──────── Listed records

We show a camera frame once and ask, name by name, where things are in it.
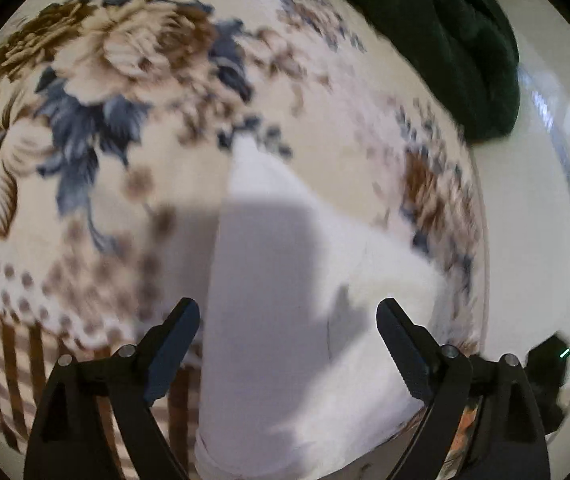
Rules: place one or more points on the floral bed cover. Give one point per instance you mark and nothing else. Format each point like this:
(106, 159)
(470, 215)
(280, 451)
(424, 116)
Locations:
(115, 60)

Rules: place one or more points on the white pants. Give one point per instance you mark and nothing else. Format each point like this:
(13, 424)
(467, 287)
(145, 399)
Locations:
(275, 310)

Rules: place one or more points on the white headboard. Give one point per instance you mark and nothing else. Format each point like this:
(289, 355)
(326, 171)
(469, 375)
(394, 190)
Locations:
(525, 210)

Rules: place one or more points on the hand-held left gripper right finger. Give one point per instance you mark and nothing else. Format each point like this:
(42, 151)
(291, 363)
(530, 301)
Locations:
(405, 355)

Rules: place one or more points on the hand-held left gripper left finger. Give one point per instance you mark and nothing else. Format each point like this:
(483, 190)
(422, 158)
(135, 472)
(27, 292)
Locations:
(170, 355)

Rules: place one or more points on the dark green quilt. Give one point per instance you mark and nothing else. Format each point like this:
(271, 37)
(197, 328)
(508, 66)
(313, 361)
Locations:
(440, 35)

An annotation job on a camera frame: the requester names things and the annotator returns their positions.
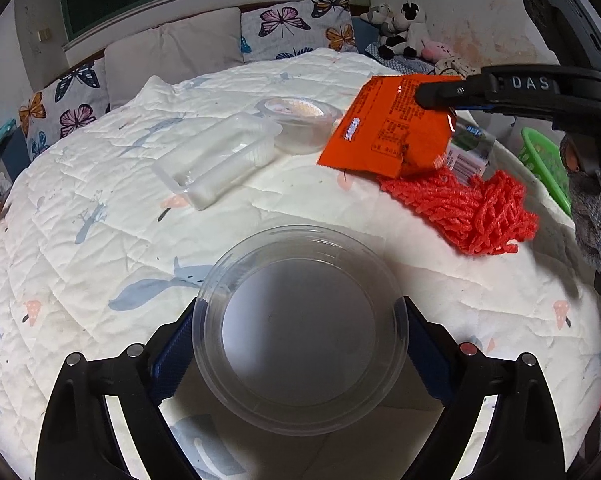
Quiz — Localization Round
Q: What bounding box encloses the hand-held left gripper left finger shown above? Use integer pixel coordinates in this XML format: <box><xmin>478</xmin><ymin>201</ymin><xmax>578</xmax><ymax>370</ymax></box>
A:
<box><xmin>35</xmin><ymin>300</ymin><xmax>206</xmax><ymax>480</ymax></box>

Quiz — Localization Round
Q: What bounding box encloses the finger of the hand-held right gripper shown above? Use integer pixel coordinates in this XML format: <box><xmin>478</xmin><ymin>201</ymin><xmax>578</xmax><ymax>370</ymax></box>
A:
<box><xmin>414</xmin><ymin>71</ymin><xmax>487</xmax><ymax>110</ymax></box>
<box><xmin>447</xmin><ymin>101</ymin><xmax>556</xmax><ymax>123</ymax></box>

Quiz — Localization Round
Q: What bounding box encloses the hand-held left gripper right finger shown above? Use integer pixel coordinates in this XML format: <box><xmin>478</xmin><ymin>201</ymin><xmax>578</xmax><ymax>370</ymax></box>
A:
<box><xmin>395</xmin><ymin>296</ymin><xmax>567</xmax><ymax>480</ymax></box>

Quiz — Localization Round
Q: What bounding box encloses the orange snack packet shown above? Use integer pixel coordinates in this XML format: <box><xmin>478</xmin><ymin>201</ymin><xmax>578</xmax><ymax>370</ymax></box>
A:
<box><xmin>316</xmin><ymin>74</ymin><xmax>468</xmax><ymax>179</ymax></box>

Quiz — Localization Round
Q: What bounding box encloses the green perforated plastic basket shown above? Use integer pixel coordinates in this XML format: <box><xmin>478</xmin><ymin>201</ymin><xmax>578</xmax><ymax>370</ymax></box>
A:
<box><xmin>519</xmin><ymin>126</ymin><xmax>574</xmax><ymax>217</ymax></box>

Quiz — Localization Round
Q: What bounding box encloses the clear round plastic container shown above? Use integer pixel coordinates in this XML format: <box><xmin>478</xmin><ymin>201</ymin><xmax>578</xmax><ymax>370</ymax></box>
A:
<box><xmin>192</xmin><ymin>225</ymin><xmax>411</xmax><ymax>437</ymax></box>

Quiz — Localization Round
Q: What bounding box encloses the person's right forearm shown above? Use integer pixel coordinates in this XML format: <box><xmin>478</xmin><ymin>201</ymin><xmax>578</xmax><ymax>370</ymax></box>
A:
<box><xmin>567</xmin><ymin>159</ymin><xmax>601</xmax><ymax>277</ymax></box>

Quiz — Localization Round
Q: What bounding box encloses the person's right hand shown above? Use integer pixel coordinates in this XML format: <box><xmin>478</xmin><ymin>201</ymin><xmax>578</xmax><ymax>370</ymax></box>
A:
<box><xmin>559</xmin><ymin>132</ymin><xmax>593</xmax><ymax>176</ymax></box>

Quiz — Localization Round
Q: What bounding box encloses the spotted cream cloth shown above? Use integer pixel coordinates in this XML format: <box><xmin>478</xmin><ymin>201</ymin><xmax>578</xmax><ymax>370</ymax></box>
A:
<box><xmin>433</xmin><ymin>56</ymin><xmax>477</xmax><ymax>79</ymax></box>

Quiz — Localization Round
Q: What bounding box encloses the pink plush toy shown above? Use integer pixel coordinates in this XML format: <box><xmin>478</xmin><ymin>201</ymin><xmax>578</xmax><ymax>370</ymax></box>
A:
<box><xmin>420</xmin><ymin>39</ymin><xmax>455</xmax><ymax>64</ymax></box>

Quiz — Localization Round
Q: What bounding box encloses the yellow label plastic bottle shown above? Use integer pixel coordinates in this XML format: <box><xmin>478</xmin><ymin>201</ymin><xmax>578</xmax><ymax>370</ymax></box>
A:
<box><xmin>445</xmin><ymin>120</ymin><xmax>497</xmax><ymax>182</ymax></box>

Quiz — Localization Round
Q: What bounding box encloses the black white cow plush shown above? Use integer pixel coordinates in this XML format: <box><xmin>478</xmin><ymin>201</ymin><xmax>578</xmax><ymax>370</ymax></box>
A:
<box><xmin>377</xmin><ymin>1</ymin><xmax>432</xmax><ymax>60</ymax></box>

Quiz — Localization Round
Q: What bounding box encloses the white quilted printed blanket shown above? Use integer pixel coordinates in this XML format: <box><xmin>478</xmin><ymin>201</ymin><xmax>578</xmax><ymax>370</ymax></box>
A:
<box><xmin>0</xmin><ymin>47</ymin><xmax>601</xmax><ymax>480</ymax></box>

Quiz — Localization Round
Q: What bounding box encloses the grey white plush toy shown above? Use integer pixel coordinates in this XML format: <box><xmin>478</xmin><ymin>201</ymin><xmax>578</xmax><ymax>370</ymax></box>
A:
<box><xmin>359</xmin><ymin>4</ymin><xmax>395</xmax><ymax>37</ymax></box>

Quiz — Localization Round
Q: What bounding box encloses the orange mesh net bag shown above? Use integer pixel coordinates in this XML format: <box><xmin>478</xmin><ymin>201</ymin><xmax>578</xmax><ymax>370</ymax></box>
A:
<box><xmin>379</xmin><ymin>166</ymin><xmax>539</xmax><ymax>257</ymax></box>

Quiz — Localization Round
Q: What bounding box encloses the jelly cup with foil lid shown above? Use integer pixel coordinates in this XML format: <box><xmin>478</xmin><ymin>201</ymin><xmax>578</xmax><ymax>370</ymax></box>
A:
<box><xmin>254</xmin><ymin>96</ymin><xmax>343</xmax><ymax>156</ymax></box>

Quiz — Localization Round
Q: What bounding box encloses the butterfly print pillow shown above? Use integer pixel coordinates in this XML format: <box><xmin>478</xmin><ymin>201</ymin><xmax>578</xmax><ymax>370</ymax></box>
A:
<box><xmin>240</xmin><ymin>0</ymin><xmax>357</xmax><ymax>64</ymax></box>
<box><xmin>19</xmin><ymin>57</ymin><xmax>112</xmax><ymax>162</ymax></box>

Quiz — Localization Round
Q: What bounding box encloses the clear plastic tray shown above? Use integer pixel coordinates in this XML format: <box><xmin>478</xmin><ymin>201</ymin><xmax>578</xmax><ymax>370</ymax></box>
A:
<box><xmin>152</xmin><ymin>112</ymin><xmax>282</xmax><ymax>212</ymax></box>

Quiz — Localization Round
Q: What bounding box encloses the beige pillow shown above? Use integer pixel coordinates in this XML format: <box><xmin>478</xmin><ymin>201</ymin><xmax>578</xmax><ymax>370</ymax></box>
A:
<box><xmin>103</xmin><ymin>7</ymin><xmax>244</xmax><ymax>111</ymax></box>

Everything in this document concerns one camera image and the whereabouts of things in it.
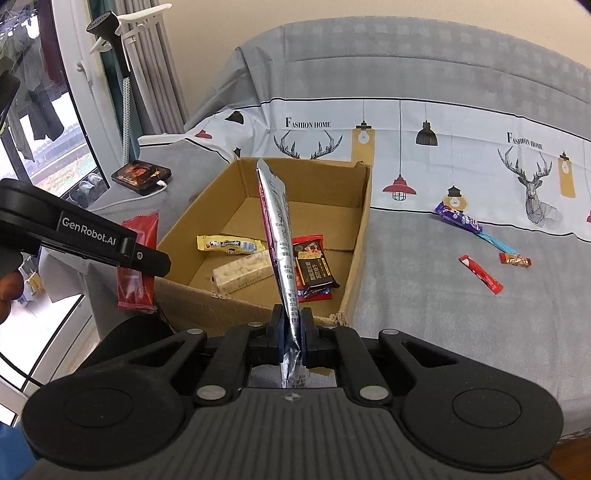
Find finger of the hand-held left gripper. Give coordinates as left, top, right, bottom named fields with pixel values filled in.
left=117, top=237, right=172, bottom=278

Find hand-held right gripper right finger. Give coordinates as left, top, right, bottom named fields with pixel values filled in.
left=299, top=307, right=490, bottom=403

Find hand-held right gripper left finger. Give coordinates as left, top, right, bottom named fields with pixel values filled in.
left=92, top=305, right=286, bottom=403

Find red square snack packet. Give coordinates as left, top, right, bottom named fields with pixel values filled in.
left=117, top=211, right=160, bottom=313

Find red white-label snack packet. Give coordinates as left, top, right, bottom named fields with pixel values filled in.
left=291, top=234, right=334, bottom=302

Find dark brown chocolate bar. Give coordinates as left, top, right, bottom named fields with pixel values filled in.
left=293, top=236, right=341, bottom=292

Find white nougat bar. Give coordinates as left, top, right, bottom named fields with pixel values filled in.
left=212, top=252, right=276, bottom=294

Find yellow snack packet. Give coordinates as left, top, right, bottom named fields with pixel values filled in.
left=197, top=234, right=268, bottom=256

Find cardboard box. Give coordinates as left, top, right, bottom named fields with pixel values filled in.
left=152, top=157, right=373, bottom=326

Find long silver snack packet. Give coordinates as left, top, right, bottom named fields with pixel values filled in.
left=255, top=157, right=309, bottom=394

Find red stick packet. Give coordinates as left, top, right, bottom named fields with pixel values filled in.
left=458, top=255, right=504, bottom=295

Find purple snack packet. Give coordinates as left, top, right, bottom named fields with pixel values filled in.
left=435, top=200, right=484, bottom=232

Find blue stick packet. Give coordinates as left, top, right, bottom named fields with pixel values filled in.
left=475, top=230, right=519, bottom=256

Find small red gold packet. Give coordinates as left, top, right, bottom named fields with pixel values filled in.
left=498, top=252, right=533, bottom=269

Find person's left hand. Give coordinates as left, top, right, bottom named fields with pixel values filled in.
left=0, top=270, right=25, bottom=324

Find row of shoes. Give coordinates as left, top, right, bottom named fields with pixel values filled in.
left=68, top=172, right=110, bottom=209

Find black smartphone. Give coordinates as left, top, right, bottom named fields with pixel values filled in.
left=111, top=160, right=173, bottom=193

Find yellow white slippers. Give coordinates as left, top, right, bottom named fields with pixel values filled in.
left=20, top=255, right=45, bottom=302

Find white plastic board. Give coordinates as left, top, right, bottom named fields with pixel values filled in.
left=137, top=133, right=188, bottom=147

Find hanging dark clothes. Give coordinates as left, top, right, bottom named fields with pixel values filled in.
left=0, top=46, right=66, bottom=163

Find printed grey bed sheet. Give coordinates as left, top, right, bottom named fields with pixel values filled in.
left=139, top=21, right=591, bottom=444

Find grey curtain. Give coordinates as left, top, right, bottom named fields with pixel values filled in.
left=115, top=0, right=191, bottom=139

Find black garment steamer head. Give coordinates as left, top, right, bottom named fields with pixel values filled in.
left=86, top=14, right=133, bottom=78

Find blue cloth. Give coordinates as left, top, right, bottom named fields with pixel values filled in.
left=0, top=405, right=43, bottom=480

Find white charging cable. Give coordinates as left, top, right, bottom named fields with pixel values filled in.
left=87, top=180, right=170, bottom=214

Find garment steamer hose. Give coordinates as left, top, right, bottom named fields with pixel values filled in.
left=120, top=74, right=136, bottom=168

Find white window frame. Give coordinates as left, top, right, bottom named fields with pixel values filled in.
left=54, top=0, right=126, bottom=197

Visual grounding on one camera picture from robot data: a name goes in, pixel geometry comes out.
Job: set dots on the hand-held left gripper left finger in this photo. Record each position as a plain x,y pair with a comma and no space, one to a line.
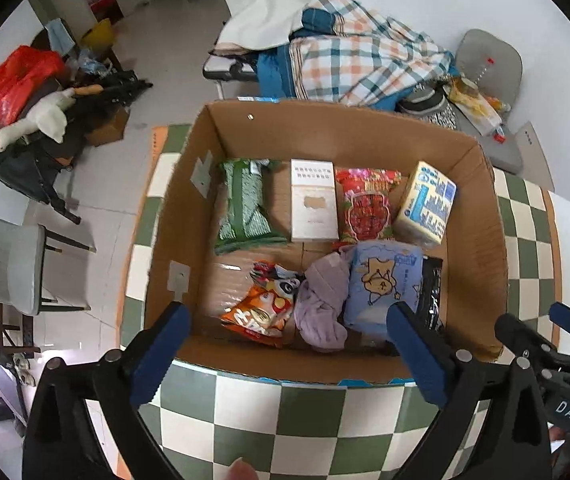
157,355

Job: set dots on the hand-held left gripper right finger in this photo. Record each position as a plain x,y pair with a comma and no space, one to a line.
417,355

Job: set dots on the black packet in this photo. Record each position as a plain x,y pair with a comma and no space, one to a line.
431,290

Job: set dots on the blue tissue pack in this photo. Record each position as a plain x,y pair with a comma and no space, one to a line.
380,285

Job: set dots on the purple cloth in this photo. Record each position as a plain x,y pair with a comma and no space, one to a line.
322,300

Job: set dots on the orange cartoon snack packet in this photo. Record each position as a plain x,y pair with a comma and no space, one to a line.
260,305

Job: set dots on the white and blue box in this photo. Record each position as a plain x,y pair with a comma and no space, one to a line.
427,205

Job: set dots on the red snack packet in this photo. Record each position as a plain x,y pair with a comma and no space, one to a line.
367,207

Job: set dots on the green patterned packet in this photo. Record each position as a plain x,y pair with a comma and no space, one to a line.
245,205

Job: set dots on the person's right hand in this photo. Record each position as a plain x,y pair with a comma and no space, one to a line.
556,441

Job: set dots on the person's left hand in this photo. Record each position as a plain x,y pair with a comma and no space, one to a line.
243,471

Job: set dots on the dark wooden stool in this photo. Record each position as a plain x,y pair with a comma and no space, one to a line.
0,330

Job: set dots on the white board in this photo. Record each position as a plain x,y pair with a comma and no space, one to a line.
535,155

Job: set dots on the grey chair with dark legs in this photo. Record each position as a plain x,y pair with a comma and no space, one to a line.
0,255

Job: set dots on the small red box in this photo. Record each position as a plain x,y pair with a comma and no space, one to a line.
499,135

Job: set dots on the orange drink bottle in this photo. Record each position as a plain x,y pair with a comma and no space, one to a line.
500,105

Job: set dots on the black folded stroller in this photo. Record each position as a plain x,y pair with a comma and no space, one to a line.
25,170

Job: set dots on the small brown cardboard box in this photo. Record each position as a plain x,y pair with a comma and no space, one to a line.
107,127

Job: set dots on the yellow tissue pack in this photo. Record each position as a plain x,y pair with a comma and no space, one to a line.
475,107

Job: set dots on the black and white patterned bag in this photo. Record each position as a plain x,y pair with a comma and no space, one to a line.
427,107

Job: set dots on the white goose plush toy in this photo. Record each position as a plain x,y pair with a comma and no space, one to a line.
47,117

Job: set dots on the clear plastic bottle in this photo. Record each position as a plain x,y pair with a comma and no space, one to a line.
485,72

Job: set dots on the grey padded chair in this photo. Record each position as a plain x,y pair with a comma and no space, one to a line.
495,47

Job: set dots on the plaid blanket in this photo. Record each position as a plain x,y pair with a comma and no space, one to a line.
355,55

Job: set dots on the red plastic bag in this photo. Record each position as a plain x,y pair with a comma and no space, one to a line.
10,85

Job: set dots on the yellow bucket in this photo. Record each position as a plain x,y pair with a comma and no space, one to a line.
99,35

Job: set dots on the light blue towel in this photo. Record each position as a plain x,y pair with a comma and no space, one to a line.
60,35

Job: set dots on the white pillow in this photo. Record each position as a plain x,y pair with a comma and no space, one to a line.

────────────────

Description of the task
Out of the records above, pull each line containing the word "pillow".

Answer below
Q: What bounding box encloses the butterfly print pillow shown above? Use integer pixel coordinates in this XML format: <box><xmin>478</xmin><ymin>201</ymin><xmax>578</xmax><ymax>370</ymax></box>
Q: What bounding box encloses the beige pillow shown above? Use integer pixel coordinates in this XML format: <box><xmin>478</xmin><ymin>201</ymin><xmax>578</xmax><ymax>370</ymax></box>
Job: set dots on the white pillow in this photo. Record each position as a plain x,y pair with a comma and no space, one to a line.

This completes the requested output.